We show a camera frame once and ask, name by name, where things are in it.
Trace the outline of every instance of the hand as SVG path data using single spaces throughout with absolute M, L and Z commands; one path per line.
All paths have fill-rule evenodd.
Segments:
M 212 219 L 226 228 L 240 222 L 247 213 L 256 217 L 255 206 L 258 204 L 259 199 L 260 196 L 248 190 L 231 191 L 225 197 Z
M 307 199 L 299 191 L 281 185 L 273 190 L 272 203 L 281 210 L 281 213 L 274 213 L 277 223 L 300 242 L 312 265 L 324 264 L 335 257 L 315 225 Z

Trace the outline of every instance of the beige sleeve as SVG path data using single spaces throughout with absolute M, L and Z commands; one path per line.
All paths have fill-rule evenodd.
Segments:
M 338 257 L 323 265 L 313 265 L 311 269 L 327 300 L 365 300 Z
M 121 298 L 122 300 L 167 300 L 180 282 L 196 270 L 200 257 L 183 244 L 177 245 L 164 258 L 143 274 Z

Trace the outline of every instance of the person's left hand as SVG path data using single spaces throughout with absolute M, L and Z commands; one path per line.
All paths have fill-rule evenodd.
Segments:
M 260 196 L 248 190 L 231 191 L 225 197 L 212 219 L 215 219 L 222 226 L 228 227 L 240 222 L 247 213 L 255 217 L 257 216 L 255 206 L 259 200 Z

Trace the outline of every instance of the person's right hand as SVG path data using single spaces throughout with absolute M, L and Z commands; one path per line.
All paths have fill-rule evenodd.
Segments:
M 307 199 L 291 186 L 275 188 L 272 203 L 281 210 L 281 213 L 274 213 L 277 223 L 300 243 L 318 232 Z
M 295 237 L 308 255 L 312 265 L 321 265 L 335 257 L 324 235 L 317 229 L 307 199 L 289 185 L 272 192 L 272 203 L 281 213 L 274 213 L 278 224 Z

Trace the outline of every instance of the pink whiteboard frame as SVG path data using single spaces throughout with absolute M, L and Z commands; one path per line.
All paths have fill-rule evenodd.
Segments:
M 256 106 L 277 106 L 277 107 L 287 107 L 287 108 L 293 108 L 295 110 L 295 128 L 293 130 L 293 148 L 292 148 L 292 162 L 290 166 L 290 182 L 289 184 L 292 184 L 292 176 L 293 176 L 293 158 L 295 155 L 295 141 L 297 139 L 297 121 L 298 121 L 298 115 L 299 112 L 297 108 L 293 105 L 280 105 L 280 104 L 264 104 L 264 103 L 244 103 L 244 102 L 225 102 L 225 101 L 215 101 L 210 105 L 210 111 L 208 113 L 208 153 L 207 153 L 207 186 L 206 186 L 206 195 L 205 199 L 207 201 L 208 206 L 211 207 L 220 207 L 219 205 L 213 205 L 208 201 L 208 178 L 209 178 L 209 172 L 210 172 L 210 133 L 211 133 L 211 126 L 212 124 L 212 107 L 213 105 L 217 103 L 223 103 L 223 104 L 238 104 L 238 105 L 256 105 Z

==================================================

## Exercise directions
Determine how many lines of the listing above include the word "person", and report that number only.

## Output for this exercise
2